_Required work_
Determine how many lines in the listing below contain the word "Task", then state that number by itself.

_Extracted records_
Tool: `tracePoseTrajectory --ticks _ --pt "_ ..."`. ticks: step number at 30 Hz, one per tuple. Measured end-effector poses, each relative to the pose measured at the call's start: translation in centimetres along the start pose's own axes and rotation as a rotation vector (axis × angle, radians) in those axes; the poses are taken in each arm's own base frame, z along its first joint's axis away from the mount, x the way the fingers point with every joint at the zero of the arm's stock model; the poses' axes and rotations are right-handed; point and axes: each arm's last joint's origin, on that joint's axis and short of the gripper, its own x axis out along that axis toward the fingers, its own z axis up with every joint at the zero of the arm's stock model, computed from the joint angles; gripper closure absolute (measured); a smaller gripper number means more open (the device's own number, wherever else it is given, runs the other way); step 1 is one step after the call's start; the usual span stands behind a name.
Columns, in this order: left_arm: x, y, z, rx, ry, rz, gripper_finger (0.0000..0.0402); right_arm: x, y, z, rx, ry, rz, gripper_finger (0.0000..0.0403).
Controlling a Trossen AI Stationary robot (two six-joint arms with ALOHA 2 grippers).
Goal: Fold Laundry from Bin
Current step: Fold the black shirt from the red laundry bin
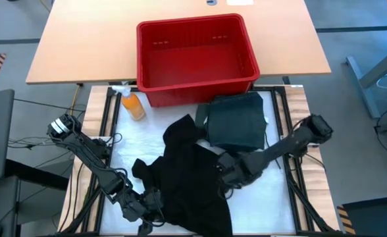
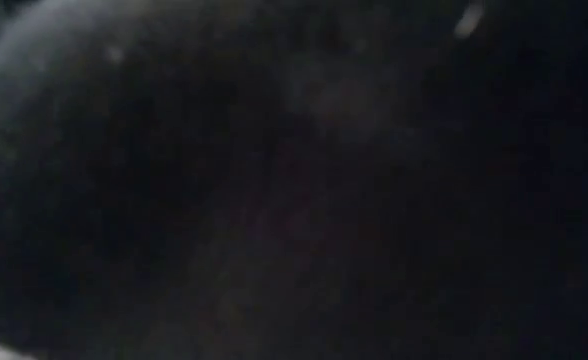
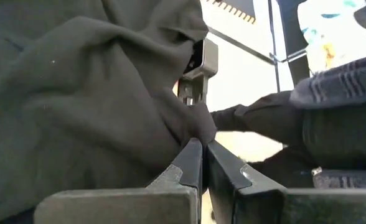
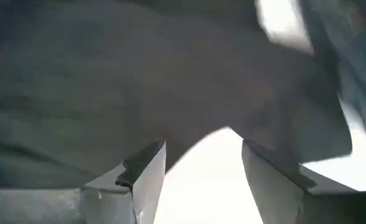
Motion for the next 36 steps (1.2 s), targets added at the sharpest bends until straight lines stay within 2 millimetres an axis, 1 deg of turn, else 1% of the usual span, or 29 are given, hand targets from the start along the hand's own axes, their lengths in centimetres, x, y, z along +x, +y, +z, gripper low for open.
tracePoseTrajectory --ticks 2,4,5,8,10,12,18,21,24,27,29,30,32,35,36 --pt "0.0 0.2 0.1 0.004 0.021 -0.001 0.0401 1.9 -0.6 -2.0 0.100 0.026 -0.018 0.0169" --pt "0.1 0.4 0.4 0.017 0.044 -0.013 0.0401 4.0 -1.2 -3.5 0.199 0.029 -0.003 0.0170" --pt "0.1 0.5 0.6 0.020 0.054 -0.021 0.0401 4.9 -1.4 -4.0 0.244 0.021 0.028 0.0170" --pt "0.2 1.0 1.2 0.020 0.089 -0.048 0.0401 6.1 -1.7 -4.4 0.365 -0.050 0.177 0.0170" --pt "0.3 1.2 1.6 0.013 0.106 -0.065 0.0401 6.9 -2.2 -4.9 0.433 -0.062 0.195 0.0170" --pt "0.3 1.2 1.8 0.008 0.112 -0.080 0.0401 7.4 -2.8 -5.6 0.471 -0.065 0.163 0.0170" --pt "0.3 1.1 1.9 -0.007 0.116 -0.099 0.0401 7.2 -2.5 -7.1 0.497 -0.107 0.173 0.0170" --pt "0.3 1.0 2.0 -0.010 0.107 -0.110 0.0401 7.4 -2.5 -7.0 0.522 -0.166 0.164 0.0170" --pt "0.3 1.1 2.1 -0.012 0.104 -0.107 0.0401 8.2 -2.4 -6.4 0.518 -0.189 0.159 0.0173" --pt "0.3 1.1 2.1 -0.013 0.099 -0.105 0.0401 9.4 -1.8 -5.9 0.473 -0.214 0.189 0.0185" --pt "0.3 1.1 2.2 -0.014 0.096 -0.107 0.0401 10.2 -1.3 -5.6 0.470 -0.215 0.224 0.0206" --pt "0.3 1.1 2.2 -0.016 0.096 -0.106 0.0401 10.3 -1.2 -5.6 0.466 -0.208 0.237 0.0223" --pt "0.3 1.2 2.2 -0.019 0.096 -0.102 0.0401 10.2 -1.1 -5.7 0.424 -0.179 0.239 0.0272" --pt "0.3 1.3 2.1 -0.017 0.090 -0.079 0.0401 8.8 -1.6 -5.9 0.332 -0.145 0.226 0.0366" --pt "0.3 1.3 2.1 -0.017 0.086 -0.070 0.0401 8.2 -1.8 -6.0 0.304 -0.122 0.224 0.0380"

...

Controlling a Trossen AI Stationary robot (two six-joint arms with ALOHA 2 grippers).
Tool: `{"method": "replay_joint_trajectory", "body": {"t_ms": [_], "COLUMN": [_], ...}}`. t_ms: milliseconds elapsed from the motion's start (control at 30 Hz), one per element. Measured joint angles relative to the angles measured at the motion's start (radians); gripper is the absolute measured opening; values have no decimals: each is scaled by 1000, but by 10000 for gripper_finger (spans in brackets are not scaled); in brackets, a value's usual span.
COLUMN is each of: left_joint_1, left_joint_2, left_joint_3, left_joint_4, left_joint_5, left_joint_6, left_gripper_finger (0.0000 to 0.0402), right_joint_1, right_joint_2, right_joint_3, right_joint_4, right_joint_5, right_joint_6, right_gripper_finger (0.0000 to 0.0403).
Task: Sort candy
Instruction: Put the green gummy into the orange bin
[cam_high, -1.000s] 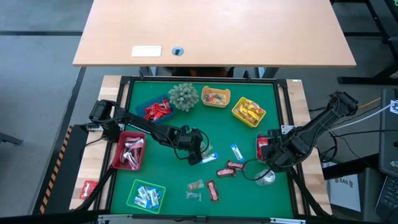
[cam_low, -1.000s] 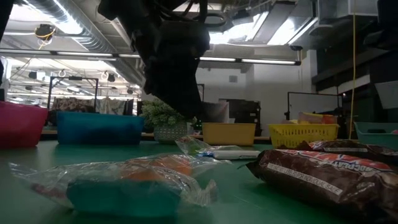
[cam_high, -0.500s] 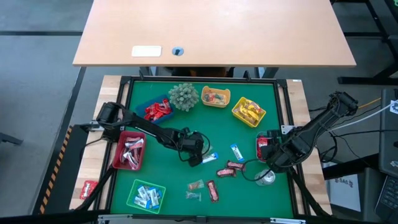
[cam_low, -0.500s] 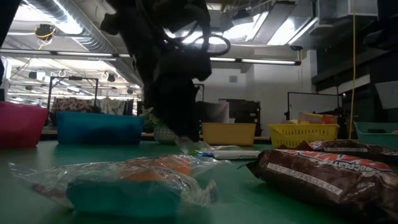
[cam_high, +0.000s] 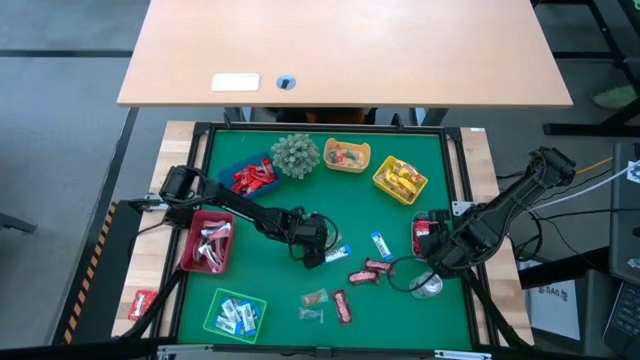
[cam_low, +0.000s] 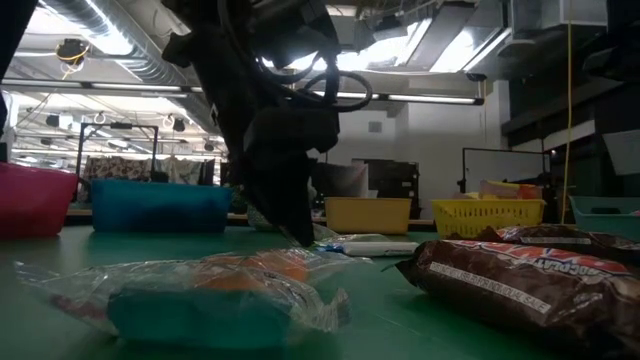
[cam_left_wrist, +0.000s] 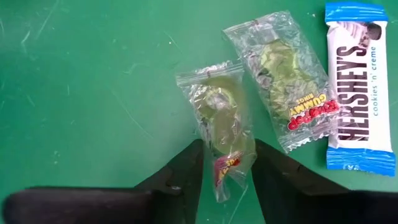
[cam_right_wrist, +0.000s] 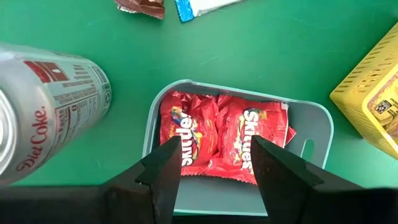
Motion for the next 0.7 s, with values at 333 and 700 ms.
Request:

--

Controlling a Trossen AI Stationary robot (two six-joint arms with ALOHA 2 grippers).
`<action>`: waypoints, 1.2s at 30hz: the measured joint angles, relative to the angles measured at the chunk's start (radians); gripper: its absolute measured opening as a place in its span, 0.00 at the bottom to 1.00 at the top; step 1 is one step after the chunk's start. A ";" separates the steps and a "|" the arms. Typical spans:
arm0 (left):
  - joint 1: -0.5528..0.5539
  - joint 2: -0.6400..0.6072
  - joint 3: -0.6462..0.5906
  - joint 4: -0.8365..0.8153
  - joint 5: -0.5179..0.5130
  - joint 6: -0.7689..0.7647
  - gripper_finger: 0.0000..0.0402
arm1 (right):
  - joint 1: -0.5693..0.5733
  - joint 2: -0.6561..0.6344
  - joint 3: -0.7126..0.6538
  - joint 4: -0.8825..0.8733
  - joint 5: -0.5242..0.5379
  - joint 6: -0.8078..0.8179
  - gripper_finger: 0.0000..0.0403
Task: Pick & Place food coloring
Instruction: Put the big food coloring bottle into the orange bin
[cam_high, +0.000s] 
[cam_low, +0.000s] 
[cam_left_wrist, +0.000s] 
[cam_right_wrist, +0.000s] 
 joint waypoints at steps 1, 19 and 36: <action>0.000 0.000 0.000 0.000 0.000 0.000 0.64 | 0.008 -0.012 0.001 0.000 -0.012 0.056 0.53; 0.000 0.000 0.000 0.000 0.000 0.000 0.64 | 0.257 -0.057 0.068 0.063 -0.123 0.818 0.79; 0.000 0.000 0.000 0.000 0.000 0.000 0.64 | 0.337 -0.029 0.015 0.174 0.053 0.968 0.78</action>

_Exercise output_
2